In recent years, Nairobi has seen a marked increase in the number of restaurants that serve what they deem as healthy food to their clients. Tin Roof Cafe in Karen is no different. Our Yummy writer spoke to Abbie Sharp, the co founder who shared her journey.

Tin Roof Cafe opened its doors in Karen almost four years ago with its first outlet at The Souk. Abbie partnered with her husband and a friend to come up with a concept that would try and make their brand environmentally responsible and healthy. Two years later, after the success of their first outlet, they opened their second cafe at Langata Link about 2 kilometres from its sister cafe.

Tin Roof Cafe

The idea was to have a simple cafe with a relaxed ambiance that people could stop by and wind down. Abbie, who is into film and photography, designed both spaces and their respective menus making salads their speciality.

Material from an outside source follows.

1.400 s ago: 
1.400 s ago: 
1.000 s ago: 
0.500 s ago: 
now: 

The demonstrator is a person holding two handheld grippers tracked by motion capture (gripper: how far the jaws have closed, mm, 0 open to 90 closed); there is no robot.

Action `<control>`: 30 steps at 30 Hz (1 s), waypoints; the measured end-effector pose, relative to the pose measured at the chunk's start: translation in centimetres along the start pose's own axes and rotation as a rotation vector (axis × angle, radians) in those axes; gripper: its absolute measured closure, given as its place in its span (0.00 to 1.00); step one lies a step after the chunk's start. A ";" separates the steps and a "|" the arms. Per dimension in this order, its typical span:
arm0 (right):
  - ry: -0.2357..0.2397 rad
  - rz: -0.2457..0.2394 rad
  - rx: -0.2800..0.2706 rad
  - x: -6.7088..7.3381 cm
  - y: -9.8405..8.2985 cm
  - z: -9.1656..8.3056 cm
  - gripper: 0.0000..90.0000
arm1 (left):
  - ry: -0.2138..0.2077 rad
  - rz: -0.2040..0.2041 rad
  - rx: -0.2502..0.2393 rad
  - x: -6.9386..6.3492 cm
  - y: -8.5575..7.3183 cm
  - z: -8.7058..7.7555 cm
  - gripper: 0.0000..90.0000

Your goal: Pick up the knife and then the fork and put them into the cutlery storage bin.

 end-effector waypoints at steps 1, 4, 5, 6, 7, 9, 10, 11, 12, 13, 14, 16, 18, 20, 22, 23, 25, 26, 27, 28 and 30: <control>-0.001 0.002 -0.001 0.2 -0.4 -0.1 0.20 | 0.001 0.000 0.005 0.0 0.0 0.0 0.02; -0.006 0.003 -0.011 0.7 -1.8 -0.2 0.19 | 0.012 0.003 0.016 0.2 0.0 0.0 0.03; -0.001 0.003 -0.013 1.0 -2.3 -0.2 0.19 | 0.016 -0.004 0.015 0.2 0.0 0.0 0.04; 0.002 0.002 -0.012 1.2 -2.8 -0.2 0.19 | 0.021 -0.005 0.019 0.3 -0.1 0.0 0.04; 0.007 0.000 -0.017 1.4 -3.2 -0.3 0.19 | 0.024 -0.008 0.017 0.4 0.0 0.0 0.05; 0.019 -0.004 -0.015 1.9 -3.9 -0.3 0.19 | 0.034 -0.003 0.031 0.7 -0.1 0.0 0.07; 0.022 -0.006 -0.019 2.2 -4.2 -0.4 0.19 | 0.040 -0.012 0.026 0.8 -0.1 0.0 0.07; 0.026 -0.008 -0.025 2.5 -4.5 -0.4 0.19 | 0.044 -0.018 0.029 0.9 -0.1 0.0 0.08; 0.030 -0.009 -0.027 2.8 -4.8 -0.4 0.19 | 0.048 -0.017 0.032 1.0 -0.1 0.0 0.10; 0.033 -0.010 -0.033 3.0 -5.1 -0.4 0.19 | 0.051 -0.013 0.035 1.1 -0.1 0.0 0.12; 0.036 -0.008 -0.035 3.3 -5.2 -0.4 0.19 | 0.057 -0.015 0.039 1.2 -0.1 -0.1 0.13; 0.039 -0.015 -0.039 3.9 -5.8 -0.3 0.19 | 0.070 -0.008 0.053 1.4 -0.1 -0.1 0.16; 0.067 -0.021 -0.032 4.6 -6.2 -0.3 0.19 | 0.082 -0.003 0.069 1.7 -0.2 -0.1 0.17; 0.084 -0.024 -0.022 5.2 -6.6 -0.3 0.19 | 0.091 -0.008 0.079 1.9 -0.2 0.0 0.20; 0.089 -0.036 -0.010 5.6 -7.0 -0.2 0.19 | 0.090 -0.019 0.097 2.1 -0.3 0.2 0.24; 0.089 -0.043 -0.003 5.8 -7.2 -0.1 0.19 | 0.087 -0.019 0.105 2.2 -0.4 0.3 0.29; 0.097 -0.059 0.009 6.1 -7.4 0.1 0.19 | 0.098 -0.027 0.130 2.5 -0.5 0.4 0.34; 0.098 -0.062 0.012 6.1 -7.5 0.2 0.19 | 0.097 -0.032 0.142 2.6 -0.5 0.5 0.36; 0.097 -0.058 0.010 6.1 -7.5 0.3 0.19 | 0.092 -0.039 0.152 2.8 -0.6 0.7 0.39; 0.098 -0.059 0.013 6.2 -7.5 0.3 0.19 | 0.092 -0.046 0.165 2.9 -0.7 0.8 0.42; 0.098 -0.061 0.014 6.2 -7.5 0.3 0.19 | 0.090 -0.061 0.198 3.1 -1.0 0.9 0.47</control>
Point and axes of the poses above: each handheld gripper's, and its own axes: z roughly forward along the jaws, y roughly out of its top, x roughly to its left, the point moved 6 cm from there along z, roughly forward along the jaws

In a bid to stay away from typical salads, she did her research and consulted with a nutritionist friend of hers to come up with combinations that weren’t boring but  pleasant. Lentil based salads or grilled vegetables and cheese are just some of the many salads that get served up if you happen to drop by. The good thing is that their salads can be ordered as a meal on its own or with an accompaniment. “Fortunately or unfortunately, we don’t serve chips at the cafe. It all depends on how one looks at it,” she says with a smile.

Tin Roof Cafe

The good news is that they still serve burgers and sandwiches for those seeking to satisfy a mad craving on their cheat days, with a salad option of course. How about drinks? “All our juices are freshly squeezed with no added sugar. Unless requested by a customer. Our kiddie menu also comes with a gluten free and sugar free option” But what makes this cafe environmentally friendly? “We got rid of all our plastic straws and in their place, we have paper straws”.

Tin Roof Cafe

So what made this restaurant owner make the change from documentary film making to become a chef? “I am a self taught chef, something that has grown organically since I opened Tin Roof Cafe” she confirms. “Most of what I know and what I continue to learn is based on research, trial and error. Before opening Tin Roof Cafe, I traveled extensively because of the nature of my job.” It was after the birth of her son that she realized that she couldn’t travel as much. Instead, she indulged in her second passion which was cooking. Over time, she became interested in healthy diets and eating right and decided to consult with her good friends at Green Spoon Kenya in order to get it right. The importance of teaching her chefs the right meal combinations was important because she wanted her customers to get the best of the menu, without feeling like they are eating cardboard.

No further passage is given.